(TASK STATEMENT) The number of lines holding "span" in the listing below is all you should give.

(RAW DATA)
>>

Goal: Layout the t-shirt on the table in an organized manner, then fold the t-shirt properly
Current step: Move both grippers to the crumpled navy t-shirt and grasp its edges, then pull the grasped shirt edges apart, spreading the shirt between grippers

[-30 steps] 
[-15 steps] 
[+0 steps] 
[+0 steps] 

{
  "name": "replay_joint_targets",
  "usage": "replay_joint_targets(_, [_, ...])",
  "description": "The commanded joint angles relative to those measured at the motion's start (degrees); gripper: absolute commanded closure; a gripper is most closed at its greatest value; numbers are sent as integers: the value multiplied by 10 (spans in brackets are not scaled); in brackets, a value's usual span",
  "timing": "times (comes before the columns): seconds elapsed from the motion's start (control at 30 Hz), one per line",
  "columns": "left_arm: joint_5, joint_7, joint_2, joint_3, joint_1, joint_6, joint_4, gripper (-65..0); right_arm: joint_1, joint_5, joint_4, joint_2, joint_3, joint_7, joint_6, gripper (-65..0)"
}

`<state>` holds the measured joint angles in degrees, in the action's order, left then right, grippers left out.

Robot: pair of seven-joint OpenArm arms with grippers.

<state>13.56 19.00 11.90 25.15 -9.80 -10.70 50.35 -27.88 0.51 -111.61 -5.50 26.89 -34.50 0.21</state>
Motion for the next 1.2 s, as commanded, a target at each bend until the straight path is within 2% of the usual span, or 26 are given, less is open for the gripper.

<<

(SOLUTION TO THE EXERCISE) 2